If you have been around the block a while trying to show folks that living in a fully free society is not only more economical but also more just than living in alternative systems, you will know that if you give even a millimeter to a statist, he or she will grab your arm and swallow it up good and hard. So when Stossel and Mackey insisted that there is plenty wrong with the prevailing approach to health care and health insurance in these United States, and that no Canadian system can compare to one based on the principles of the free society, this well prepared adversary, activists Mokhiber, stopped them in their tacks by asking such questions as, “Would you privatize the national forests?” “How about a free market in education and roads?” and “What about the public funding of thousands of parks across the country?”

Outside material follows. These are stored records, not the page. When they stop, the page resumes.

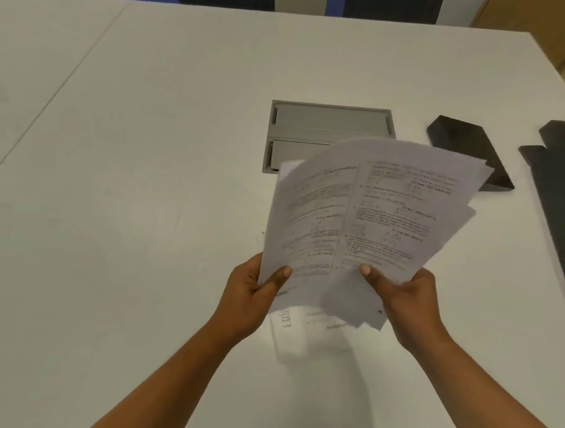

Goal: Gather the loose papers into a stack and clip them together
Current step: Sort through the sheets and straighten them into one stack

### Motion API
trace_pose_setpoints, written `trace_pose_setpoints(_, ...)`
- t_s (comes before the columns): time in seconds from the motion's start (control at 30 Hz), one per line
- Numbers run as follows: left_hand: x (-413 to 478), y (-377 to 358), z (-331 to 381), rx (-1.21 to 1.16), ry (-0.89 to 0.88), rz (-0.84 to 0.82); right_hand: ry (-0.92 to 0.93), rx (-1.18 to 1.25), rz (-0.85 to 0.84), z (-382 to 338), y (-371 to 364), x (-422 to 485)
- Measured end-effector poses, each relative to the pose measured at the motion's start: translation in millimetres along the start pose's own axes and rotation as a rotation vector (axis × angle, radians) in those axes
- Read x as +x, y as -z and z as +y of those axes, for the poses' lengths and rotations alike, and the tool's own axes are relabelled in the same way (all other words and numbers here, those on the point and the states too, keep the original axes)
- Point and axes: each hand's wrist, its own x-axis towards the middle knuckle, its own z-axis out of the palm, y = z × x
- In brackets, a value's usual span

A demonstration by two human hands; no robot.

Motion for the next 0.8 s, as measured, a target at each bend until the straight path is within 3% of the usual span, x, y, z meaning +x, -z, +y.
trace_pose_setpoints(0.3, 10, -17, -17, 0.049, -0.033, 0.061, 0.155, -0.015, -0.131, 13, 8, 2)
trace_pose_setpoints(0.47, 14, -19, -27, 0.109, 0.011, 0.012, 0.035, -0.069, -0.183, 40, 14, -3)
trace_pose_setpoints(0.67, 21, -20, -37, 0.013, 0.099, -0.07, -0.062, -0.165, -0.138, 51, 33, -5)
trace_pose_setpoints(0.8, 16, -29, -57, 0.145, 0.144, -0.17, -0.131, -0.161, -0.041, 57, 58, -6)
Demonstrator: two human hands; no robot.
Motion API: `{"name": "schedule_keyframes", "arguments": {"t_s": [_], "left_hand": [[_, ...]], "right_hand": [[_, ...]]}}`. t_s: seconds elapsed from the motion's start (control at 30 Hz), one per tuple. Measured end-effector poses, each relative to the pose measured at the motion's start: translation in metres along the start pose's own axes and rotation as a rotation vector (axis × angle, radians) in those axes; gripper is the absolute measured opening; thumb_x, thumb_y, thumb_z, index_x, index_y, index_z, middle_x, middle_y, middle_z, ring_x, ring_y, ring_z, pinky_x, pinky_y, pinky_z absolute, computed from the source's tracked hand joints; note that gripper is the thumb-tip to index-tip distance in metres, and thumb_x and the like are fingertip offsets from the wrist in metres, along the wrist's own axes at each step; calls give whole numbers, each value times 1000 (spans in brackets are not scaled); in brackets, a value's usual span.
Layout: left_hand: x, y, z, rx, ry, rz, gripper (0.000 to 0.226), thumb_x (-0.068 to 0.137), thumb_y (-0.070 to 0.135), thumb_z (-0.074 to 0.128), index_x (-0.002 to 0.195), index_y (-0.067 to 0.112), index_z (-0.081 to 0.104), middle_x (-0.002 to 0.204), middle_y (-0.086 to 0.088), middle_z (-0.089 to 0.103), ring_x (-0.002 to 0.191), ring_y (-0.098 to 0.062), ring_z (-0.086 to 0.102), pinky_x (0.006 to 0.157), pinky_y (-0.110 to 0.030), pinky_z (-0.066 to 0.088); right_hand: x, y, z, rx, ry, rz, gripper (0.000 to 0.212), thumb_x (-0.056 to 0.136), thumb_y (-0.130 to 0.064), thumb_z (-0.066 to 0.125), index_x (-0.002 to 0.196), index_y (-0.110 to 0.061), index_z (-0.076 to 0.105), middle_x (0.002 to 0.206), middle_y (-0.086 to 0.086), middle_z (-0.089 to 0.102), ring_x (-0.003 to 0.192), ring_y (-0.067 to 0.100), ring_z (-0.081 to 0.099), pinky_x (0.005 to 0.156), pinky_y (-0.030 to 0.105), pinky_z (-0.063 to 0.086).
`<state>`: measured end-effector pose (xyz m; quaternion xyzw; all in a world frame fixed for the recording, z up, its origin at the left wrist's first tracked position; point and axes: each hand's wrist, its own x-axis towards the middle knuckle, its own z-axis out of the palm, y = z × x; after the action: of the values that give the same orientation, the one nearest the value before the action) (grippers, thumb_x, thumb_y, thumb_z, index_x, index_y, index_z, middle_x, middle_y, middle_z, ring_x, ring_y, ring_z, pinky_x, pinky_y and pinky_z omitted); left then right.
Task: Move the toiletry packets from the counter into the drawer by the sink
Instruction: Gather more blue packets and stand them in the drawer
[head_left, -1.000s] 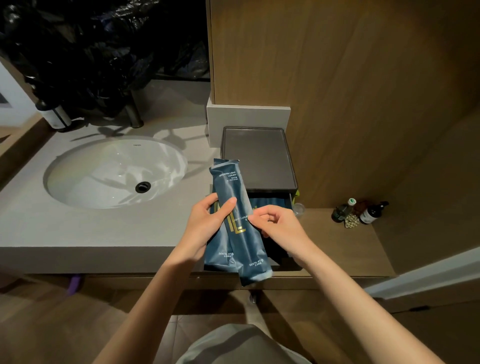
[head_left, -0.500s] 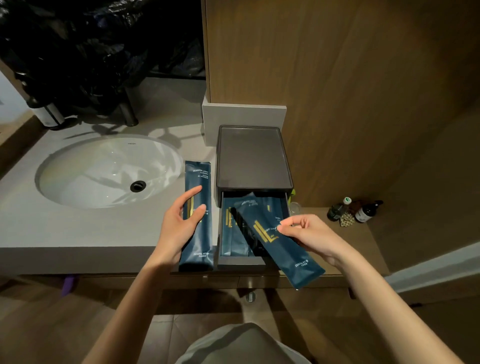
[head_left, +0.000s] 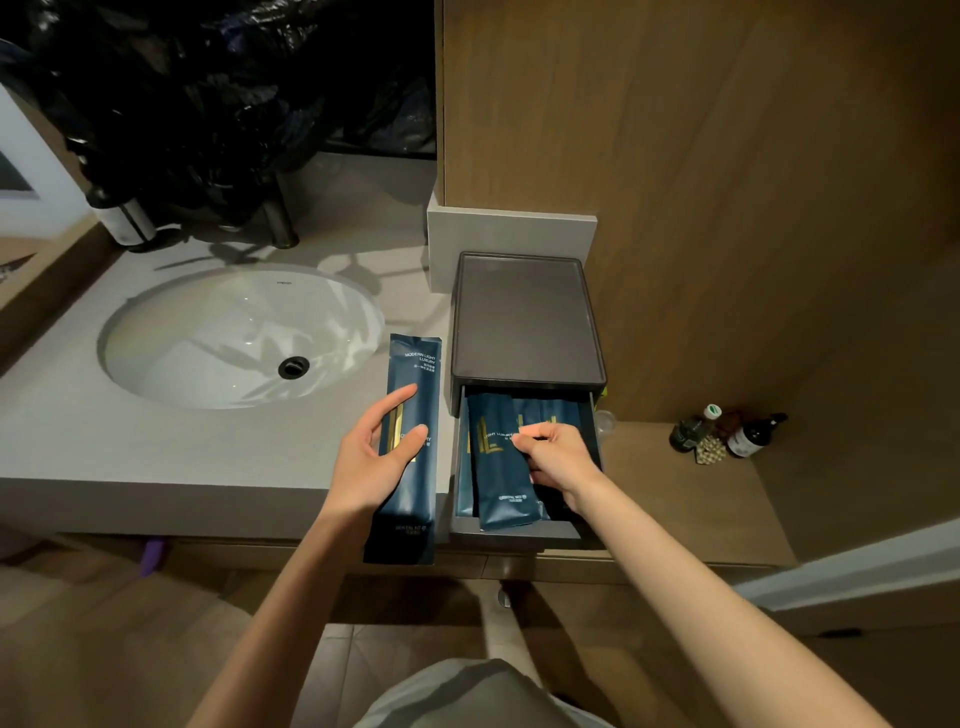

Stossel may be a libertarian in the depths of his mind and heart but he is working at what is in the end still a mainstream TV network. And extending the principles of the free society to education, parks, forests, roads and the like is so way out there for most people, even those most loyal to the principles of the Declaration of Independence, taking on these rebuttals is just too taxing. And Mokhiber knew this very well and never let go of the idea–so that in the last analysis John Stossel and John Mackey were trapped in a dilemma: they either embrace a pure libertarian position in which there is no room for any wealth redistribution and public works–everything must be privatized apart from the judicial system and the military–or they have to accept the socialist health care proposals of the liberal Democrats, better known as Obamacare, as just another task the government can take over.
Stossel tried to escape his dilemma by saying that the issue is big versus limited government but this won’t work. It isn’t the size of government, really, that is of concern but its proper scope. Matters pertaining to the protection of the basic and derivative rights of the citizenry are the government’s purview but nothing else, including parks, forests, lakes, roads, and so forth. But this consistent libertarian idea, implicit in the Declaration of Independence but not explicated by the American Founders–indeed, compromised by them when they wrote the Constitution and tolerated slavery, for example–still doesn’t sit well with most Americans, including the audience that watches John Stossel on the Fox Business Network. The sad truth is that millions of people around the globe, including in America, want to be free up to a point but not completely. They will sell their right to liberty for some allegedly guaranteed security by way of Medicare, unemployment compensation, social security, etc. and so forth.
And once these compromises on the right to liberty are accepted, it becomes impossible to give liberty a principled defense. “How come you are willing to tolerate coercing people to pay for public parks and forests and Medicare but not Obamacare?” Indeed, how come. Once the principle is abridged, those who don’t want any liberty at all for anyone have a clear path before them. Sure, they might like some liberty for themselves but for that all they need to be is pragmatists, just as Mr. Obama and those with him proudly claim to be.
I do not envy Mr. Stossel who I am sure would gladly go all the way with liberty but working in a more or less mainstream industry he feels he cannot do so. Maybe he ought to try anyway.